In an op-ed published in the New York Times entitled “The Kindle Swindle?” Blount bemoans “all the new ways of not getting paid that new technology affords authors.” Critics have often argued that new technology actually provides more opportunities to get paid, if you know how to use it.
Amazon's Kindle 2
But this isn’t about that. It’s about Kindle’s potential to disrupt an enormous market that benefits authors. From the op-ed:

“…whereas e-books have yet to win mainstream enthusiasm, audio books are a billion-dollar market, and growing. Audio rights are not generally packaged with e-book rights. They are more valuable than e-book rights. Income from audio books helps not inconsiderably to keep authors, and publishers, afloat.”
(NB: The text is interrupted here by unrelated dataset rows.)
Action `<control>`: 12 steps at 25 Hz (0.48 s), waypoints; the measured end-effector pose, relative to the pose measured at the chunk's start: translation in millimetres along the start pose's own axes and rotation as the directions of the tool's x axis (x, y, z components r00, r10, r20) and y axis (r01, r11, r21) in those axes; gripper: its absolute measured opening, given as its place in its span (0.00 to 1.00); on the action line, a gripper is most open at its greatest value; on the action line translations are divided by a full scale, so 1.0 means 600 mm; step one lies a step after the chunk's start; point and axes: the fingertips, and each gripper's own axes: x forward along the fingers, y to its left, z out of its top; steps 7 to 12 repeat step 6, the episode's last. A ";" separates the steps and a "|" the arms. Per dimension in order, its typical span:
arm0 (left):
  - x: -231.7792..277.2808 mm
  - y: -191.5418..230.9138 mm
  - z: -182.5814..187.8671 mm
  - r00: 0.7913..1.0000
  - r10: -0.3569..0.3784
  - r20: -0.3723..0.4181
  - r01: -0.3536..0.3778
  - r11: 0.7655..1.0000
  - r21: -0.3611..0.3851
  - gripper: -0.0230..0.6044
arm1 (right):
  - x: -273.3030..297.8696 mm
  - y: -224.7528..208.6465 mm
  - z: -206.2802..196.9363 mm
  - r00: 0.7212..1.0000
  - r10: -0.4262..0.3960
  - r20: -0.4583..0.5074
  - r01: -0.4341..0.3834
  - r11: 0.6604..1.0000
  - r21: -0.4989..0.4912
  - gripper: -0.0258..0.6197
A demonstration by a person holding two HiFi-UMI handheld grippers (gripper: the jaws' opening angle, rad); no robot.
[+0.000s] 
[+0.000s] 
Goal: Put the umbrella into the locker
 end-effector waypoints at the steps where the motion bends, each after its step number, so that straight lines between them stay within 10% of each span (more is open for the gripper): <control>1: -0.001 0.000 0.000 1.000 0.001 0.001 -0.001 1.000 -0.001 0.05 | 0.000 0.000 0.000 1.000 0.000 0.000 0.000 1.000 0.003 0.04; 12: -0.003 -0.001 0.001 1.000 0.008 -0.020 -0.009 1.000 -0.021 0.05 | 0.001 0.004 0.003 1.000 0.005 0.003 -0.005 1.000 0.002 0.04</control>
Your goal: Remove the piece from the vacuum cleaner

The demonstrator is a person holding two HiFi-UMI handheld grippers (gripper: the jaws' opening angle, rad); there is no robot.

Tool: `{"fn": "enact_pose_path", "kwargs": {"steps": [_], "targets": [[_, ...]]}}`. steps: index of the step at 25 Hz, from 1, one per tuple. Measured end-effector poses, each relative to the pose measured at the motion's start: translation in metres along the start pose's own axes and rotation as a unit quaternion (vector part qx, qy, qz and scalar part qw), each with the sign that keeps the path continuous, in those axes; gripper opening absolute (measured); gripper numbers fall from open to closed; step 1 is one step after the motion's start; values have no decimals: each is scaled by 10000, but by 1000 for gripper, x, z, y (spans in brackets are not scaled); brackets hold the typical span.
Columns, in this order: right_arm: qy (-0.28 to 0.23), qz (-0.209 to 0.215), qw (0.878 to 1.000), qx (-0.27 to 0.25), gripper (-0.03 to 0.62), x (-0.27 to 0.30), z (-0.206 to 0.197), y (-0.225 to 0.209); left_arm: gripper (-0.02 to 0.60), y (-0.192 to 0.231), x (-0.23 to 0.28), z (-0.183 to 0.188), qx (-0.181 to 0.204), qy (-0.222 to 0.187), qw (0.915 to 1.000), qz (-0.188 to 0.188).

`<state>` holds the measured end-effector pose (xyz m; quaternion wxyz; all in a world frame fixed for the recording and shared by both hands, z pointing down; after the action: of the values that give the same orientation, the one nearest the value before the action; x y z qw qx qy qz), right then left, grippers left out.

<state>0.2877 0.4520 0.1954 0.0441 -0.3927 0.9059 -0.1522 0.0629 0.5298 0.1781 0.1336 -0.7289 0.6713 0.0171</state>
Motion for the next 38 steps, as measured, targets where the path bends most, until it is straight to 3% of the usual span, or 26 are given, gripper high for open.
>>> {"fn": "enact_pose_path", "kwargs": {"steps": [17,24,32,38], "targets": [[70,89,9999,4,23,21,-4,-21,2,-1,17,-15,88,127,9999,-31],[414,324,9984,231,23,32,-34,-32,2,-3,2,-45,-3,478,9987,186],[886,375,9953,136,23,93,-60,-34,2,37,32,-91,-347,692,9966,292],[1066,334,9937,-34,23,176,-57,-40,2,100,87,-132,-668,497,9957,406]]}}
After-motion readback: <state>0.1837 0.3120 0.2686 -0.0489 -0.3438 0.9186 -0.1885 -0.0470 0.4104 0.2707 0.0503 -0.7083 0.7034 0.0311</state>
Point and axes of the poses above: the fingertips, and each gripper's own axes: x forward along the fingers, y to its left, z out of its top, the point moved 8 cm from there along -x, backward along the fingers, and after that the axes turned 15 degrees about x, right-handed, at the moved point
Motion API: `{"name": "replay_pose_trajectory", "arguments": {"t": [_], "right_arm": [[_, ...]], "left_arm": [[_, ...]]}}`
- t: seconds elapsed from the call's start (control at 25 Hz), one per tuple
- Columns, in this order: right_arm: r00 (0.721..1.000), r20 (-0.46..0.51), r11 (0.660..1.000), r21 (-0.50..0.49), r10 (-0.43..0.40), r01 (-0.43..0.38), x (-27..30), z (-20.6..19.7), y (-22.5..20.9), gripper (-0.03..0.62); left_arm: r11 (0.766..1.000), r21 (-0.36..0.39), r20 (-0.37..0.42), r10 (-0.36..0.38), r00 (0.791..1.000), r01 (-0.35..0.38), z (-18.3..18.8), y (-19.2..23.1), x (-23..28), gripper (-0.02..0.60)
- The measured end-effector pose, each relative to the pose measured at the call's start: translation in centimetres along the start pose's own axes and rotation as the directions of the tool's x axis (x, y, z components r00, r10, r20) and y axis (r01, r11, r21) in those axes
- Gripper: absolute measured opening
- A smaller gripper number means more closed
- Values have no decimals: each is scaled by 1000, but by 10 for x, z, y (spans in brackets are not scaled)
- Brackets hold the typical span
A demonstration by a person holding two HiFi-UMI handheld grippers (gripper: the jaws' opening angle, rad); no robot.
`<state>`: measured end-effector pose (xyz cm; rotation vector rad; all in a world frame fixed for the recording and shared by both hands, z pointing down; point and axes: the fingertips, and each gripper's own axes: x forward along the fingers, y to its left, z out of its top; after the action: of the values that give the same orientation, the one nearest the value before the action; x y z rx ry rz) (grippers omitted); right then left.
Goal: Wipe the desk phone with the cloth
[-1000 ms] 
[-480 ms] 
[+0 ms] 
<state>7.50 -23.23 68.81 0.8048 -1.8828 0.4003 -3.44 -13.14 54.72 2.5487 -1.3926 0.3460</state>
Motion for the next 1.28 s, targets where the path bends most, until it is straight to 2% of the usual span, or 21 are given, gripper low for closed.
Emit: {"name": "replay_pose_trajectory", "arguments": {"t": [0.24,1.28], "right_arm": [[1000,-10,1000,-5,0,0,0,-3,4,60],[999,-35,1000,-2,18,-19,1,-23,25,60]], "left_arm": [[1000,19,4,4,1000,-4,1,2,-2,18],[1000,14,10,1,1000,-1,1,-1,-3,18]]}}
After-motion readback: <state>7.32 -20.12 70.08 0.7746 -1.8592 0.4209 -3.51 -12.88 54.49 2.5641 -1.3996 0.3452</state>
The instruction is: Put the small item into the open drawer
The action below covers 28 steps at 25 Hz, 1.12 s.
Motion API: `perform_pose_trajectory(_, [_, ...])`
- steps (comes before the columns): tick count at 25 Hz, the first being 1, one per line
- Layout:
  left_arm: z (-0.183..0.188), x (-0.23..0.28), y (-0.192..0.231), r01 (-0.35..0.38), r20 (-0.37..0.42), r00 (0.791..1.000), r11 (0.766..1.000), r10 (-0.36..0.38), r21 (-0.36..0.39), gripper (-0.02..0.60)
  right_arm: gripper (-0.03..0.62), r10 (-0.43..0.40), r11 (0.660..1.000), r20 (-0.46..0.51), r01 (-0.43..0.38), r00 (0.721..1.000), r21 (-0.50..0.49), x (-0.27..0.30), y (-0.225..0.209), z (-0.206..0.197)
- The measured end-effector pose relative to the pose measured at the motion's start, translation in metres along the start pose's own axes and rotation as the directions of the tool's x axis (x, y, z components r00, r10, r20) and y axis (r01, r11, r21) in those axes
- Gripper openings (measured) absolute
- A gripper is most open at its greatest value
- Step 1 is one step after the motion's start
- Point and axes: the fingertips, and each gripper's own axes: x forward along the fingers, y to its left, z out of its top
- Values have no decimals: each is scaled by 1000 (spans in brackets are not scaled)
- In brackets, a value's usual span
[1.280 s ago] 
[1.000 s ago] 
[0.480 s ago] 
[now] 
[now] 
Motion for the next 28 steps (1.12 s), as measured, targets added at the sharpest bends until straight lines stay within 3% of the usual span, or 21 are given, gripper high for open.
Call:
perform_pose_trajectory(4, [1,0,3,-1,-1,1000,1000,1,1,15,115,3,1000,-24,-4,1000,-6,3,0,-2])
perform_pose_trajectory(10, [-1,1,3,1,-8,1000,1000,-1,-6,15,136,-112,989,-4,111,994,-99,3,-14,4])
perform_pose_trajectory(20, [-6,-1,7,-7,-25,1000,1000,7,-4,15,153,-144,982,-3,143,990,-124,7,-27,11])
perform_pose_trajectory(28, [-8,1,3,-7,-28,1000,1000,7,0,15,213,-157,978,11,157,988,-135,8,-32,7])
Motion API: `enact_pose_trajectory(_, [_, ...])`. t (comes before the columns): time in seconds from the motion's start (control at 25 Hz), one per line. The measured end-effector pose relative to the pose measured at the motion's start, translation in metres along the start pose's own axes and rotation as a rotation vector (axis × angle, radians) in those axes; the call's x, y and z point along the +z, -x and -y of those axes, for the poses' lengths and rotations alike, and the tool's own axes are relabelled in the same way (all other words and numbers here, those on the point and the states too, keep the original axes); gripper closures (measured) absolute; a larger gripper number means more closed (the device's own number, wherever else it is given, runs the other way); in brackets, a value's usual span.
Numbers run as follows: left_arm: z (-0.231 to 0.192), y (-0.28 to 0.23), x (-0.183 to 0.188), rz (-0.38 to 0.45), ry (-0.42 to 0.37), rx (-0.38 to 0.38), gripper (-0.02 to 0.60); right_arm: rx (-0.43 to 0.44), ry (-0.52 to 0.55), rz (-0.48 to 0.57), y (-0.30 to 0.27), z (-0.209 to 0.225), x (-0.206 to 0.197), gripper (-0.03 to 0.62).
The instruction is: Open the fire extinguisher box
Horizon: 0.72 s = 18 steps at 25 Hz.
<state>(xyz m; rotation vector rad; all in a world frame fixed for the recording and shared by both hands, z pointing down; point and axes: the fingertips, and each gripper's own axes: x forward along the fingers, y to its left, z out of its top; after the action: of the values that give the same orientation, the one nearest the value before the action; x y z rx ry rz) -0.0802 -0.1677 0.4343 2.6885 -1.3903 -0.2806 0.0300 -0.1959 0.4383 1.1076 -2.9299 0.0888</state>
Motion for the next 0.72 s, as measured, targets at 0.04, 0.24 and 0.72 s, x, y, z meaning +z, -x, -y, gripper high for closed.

Blount handily shoots down accusations he is trying to deny parents (or anybody) from reading aloud. The issue is that as computers get better at reading and producing human-like sounds from text—assuming Kindle comes anywhere near replacing books at all—then a very important part of an author’s income could be lost.

Writers aren’t like musicians, who can make tremendous amounts of money selling concert tickets and memorabilia. When’s the last time you saw a t-shirt that read Nabokov: Don’t Stand So Close To Me Tour ’62? Though authors do travel around the country and read parts of their work, they’re usually just happy people showed up to hear it for free—and, one imagines, no undergarments are tossed to the podium.

If the Author’s Guild’s litigious past is any indication, unless Amazon settles the issue, this could end up getting ugly in court. And where Google might have, if they had dared take the issue to court, succeed in defending its right to index, Amazon may not have the same fair use legs to stand on.